### Exercise details
Reproduce word for word the lines between those holding "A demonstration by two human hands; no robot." and "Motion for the", inclusive, and nothing else from the data below.

|---|

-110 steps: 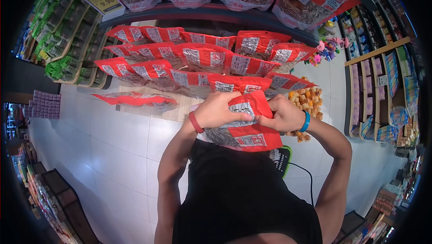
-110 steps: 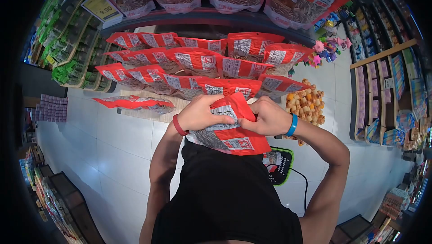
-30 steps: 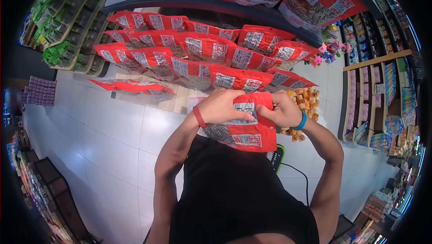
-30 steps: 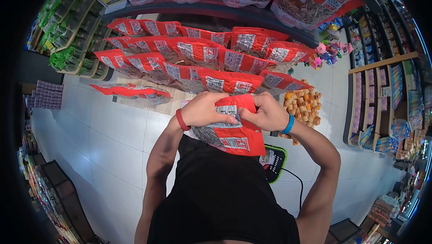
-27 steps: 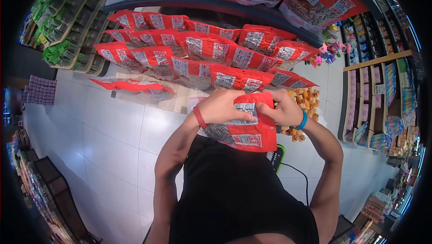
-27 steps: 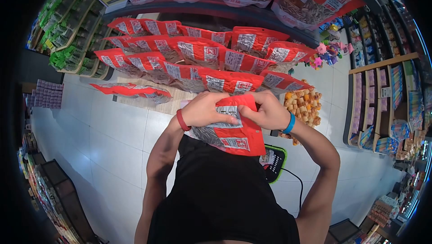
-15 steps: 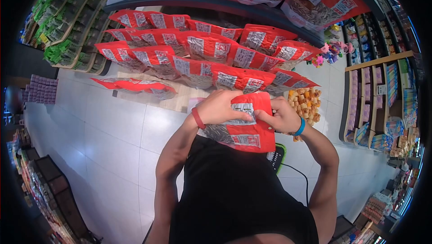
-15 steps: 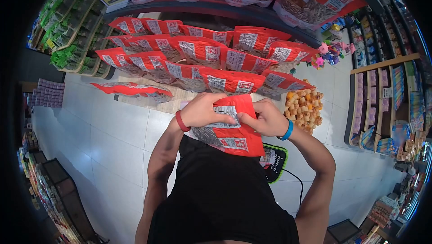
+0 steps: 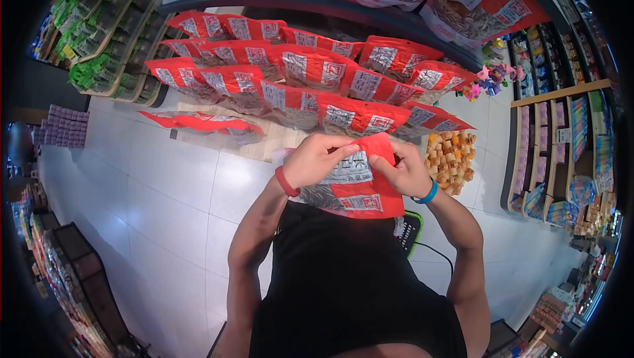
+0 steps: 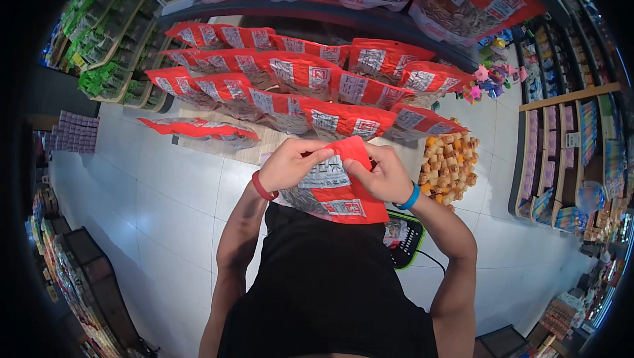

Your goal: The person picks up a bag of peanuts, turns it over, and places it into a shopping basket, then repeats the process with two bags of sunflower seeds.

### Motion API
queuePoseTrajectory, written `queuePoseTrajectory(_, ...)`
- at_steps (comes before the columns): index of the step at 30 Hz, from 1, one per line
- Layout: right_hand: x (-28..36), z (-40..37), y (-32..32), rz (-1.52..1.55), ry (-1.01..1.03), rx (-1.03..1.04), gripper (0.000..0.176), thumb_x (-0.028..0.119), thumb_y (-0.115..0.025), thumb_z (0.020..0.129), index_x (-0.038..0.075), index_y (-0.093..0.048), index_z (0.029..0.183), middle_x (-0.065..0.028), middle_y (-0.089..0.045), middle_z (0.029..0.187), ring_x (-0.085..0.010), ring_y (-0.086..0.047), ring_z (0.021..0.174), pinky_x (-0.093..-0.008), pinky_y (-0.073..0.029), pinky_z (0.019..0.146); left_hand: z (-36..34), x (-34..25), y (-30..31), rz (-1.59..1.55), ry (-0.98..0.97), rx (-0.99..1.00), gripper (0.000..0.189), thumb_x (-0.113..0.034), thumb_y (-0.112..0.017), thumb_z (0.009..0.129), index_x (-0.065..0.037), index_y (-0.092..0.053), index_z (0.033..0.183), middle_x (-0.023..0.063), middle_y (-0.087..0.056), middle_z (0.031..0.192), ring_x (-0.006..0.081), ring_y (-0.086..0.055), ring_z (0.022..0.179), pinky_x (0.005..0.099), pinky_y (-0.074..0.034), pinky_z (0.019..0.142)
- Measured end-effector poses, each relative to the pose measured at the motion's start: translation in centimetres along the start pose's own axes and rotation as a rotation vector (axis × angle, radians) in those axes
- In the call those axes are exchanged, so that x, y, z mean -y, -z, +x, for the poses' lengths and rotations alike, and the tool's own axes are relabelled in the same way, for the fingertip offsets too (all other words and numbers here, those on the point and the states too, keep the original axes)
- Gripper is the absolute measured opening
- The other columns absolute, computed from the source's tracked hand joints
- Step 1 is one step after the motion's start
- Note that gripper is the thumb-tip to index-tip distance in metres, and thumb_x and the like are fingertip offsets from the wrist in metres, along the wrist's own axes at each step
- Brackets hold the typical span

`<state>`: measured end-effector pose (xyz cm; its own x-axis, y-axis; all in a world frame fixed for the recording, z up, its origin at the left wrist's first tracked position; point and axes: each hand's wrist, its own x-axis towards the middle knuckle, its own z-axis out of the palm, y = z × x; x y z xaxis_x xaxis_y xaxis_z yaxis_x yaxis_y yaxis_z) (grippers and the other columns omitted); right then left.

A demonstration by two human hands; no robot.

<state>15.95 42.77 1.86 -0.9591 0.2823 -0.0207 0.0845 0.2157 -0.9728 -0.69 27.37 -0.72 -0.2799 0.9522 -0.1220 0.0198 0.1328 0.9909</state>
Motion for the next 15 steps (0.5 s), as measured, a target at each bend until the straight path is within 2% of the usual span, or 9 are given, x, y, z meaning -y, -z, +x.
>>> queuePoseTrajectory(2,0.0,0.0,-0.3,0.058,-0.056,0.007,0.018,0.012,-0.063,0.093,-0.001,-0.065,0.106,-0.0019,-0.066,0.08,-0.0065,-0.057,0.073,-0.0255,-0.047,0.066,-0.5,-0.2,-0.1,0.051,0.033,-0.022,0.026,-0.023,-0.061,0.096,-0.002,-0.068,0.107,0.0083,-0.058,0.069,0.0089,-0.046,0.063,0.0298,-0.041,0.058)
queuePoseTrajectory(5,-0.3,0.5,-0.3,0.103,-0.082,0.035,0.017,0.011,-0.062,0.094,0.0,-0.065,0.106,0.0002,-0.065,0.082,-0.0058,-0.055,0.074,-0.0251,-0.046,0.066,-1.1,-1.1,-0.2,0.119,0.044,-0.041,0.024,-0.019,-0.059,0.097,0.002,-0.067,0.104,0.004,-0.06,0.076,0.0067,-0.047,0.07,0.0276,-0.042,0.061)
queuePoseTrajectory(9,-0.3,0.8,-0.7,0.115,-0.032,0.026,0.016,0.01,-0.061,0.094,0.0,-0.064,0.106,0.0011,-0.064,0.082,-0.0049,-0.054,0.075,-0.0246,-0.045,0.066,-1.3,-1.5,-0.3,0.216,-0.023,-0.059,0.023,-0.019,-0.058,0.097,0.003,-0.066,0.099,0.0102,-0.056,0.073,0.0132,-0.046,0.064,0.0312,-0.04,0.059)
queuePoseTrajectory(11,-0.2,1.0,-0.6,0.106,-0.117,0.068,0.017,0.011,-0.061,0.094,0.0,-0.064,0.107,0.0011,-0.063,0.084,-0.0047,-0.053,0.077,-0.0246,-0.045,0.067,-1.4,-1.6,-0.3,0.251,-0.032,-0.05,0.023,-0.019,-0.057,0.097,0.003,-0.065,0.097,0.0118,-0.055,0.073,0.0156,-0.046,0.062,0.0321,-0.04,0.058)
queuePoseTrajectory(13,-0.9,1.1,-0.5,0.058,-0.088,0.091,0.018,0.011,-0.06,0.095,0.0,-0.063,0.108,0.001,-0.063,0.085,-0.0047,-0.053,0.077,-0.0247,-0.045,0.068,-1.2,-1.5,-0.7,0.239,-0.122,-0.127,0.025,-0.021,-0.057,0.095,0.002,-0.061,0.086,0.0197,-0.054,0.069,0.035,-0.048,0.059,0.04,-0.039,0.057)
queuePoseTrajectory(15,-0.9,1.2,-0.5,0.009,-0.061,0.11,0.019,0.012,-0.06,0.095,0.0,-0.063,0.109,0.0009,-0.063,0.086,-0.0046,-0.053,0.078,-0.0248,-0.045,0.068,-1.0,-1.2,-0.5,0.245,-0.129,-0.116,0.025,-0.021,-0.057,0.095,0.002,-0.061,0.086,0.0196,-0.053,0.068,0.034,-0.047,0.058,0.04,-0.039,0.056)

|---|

### The answer
A demonstration by two human hands; no robot.

<state>15.95 42.77 1.86 -0.9591 0.2823 -0.0207 0.0845 0.2157 -0.9728 -0.69 27.37 -0.72 -0.2799 0.9522 -0.1220 0.0198 0.1328 0.9909</state>
Motion for the next 15 steps (0.5 s), as measured, a target at each bend until the straight path is within 2% of the usual span, or 9 are given, x, y, z meaning -y, -z, +x.

Nothing remains to be added to the response.